Norton named the service Beyonce Mass. She said it is an opportunity to make black women’s experiences the center of Christanity -- through Beyonce’s music.
She launched the service in 2018. This was after she created the class “Beyonce and the Hebrew Bible” at San Francisco Theological Seminary as a way to talk about the relationship between black women and the Bible.
In Norton’s words, Beyonce’s music and public persona mirrors some of the same ways black women navigate sexuality, relationships, and oppression.
“Every single time you underestimate Beyonce, she comes out the gate and shows you who she is,” said Norton. “That fortitude, that sass, all of those things say something about the black female experience.”
Those same qualities resonated with September Penn, whose worship group was hired to lead the music at Beyonce Mass. She said the service opened her eyes to how the vocal legend’s music related to her own life.
In the song “Bigger,” which Beyonce recorded for a Lion King-inspired album, the lyrics talk about the struggles of motherhood. Penn said the song struck her as she was preparing to lead rehearsals for service.
“She's literally telling my story. It just gripped me,” said Penn. “I remember having a couple of tears as I started sitting with this text. It was just real and raw.”
Penn said on most other Sundays, she leads worship at other churches where the music is focused on celebrating the victories in the Christian journey. In contrast, Beyonce’s music offered a chance to explore the challenges in life, according to Penn.
She added that Beyonce’s music had an intimate quality, just like the Biblical hymns associated with King David of Israel.
“David complained, ‘Why have you forsaken me?’ He was so honest with God. But then he would always come back [and say] ‘yet I'll still boast.’ You feel that in many of the lyrics of Beyonce,” said Penn.
Penn added that placing Beyonce’s music in a service centering on black women does something radical to the very act of worship in churches: It unseats the image of God that many Christians have learned in church.
“We have been indoctrinated through the lens of the white man. So when they preach these passages, when they offer these interpretations, they're all coming from the place of power and empire, which is the white male point of view. But there is a femininity in there,” she said.
But it’s more than a matter of femininity, according to Norton. Beyonce Mass is meant to spread “womanist theology,” she said.

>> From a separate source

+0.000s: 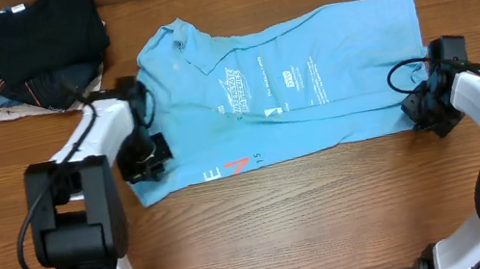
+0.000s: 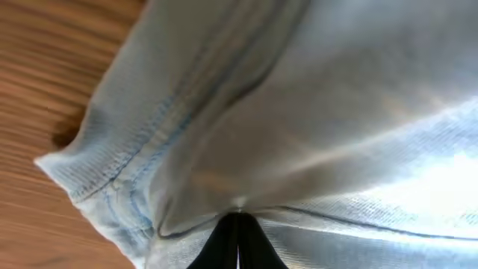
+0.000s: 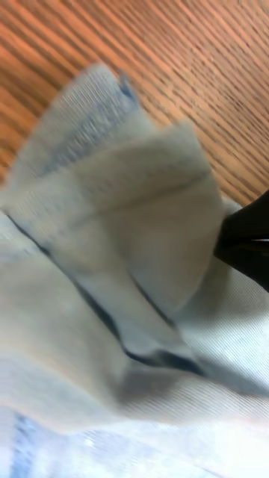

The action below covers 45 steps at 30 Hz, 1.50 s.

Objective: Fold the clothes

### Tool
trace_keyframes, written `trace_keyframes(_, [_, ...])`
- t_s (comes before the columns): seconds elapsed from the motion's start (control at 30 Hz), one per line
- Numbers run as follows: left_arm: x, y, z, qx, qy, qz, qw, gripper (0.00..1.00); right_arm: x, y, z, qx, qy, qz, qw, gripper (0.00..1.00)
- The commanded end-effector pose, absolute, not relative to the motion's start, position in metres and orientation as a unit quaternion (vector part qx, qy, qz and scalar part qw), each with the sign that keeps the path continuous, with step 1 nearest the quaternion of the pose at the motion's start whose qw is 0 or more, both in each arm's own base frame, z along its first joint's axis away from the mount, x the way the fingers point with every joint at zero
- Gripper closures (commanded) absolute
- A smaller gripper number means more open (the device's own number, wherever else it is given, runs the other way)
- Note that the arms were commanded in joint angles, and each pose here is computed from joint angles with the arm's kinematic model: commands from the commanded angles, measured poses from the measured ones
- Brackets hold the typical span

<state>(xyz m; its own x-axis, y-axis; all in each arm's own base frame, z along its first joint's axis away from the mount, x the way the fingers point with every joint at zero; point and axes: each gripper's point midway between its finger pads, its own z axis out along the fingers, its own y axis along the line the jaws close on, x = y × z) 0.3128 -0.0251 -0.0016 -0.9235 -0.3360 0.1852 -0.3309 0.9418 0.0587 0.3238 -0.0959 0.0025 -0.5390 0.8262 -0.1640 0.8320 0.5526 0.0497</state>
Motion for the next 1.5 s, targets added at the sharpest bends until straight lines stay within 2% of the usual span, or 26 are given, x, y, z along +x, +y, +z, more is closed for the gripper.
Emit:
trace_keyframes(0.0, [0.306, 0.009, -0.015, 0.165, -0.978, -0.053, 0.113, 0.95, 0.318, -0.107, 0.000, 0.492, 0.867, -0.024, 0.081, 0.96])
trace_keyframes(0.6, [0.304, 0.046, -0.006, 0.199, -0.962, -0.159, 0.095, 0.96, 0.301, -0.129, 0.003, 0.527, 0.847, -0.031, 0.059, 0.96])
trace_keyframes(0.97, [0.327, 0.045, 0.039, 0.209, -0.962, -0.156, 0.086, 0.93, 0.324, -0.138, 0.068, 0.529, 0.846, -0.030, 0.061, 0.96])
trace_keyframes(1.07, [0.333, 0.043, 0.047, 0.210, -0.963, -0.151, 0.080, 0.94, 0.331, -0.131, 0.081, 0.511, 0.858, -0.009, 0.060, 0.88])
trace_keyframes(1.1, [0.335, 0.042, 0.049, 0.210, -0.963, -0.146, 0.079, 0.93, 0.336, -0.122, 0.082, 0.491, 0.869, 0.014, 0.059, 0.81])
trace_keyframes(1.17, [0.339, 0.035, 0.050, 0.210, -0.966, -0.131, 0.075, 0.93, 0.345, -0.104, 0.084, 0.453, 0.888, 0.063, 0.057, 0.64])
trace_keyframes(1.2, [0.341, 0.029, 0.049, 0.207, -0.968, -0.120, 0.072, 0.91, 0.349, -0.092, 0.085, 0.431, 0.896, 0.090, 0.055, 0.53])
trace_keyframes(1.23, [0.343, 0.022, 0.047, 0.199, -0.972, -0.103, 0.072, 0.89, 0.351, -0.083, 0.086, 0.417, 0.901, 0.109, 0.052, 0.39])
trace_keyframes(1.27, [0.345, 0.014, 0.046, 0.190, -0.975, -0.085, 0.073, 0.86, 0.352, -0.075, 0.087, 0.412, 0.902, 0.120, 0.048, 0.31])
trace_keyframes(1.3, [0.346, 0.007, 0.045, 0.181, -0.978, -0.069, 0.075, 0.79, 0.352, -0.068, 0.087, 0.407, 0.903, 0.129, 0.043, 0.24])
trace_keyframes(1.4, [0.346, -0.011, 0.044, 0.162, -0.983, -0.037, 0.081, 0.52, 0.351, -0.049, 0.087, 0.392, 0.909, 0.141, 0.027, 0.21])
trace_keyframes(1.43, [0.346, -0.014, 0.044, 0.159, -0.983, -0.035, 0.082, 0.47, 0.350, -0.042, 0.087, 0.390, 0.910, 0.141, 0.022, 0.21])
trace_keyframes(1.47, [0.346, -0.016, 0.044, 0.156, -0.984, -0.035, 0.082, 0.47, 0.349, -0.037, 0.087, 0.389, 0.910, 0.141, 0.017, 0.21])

Womanist theology is a way to look at Christanity through a lens that empowers black women that has been around since the 1980s. Norton said different people have been finding their own theology to reflect their own liberation in Christianity, such as black people and women.
Norton added that the term “womanist” is similar to “feminist,” but specifically focused on the black female experience. She explained the comparison using the words of author Alice Walker, who developed the term.
Norton addeds that the word “womanist” is similar to “feminist,” -- but more focused on the black female experience.
“Feminist is to womanist just as lavender is to purple. That womanist is a deeper shade of purple because of the ways that we talk about the intersectional realities of race, class and gender,” she said.
She added, “When white women got the right to vote, black women did not. White women were fighting to go to work, black women were already working as domestics in their home, so womanists really take into account those intersectional issues.”
Norton, an ordained minister in the mainline Protestant tradition of Disciples of Christ, said womanist theology is accessible to everyone because it makes the universal element of God more inclusive. Sort of like Beyonce.
However, not everyone who comes to Beyonce Mass is a believer. Some people come just to hear Beyonce’s music.
Norton recognizes that the mass is also an opportunity for those who may have been hurt by the Church to see Christianity differently, and she tries to offer a welcoming space for attendees.
“I think of Beyonce Mass as a testimony service. It's a group of people telling the truth of how we see God moving in the world, and hoping that that resonates with the spirit and the mind of how someone else encounters whatever version of God they encounter,” she said.